**WHAT THE EXERCISE ASKS**
Write out the lines from the top of the material through the line with "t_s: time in", exactly and with nothing added.

==== INFORMATION SHOWN

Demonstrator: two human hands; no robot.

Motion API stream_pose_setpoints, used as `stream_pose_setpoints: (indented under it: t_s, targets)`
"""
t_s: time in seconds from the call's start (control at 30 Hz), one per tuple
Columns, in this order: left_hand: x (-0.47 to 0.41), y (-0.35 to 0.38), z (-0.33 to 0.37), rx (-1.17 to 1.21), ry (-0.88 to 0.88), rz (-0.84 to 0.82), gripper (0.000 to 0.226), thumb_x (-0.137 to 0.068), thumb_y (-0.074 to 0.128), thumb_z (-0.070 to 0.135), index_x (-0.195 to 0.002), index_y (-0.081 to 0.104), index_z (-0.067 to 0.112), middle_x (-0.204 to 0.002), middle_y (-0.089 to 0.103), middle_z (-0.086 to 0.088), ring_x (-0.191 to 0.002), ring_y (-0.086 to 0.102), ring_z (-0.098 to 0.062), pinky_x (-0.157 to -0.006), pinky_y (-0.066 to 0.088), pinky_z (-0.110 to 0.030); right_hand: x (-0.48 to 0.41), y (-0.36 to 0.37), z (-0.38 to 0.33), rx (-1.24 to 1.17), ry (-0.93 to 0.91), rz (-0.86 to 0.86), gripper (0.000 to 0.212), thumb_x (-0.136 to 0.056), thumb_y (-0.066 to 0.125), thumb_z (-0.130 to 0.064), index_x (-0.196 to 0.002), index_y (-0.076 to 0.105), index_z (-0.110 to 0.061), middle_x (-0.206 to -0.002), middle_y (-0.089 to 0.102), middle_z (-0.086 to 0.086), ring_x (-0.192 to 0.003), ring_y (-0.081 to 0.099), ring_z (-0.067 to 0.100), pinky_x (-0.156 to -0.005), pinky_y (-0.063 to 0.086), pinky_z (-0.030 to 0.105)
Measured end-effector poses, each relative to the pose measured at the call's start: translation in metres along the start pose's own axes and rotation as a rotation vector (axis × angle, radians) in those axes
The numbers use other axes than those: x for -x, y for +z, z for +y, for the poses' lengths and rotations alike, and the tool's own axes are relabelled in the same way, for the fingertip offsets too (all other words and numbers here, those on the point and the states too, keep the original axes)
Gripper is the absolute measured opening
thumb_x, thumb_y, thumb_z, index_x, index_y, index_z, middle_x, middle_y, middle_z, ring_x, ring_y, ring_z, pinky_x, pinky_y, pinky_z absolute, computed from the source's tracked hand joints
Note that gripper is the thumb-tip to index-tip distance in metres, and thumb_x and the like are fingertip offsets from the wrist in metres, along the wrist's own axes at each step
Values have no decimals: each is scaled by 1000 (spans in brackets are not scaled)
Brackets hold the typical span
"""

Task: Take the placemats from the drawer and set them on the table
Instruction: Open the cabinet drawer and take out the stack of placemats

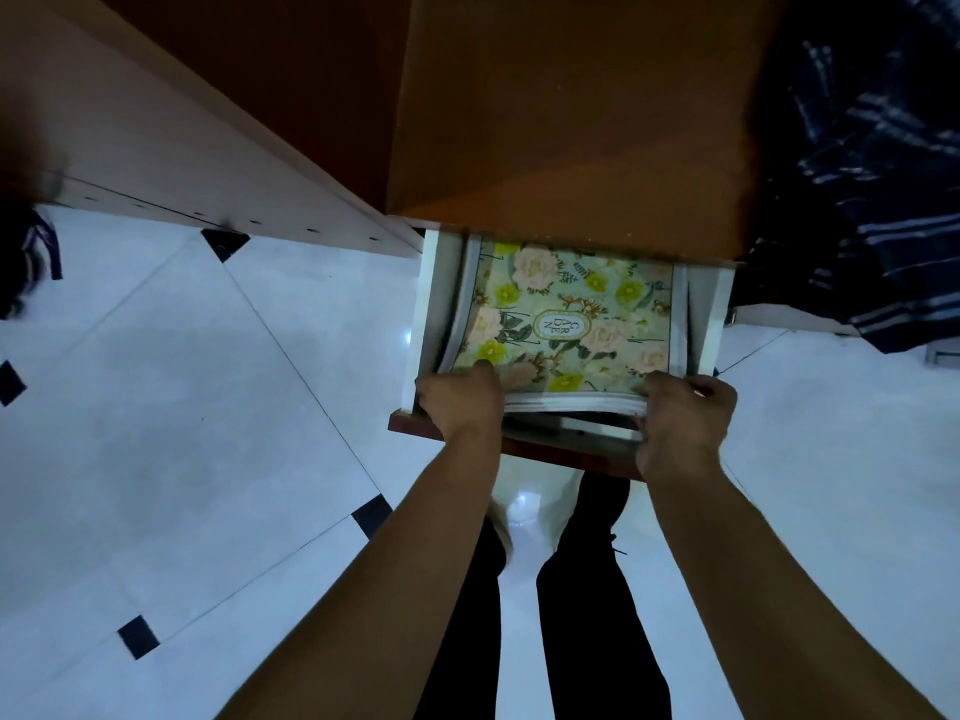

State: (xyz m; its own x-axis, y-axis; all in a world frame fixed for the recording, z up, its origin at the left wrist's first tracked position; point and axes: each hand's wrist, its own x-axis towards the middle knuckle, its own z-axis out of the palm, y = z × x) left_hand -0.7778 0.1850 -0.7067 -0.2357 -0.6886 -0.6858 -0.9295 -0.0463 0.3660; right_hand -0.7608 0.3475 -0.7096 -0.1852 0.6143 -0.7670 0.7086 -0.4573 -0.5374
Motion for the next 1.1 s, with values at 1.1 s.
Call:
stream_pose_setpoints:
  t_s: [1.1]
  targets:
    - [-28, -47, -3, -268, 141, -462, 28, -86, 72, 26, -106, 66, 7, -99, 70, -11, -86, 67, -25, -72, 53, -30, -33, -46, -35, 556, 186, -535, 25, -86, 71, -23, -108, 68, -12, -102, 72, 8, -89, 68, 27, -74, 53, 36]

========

**RESPONSE**
Demonstrator: two human hands; no robot.

Motion API stream_pose_setpoints, used as `stream_pose_setpoints: (indented under it: t_s, targets)`
"""
t_s: time in seconds from the call's start (control at 30 Hz), one per tuple

This output requires nothing further.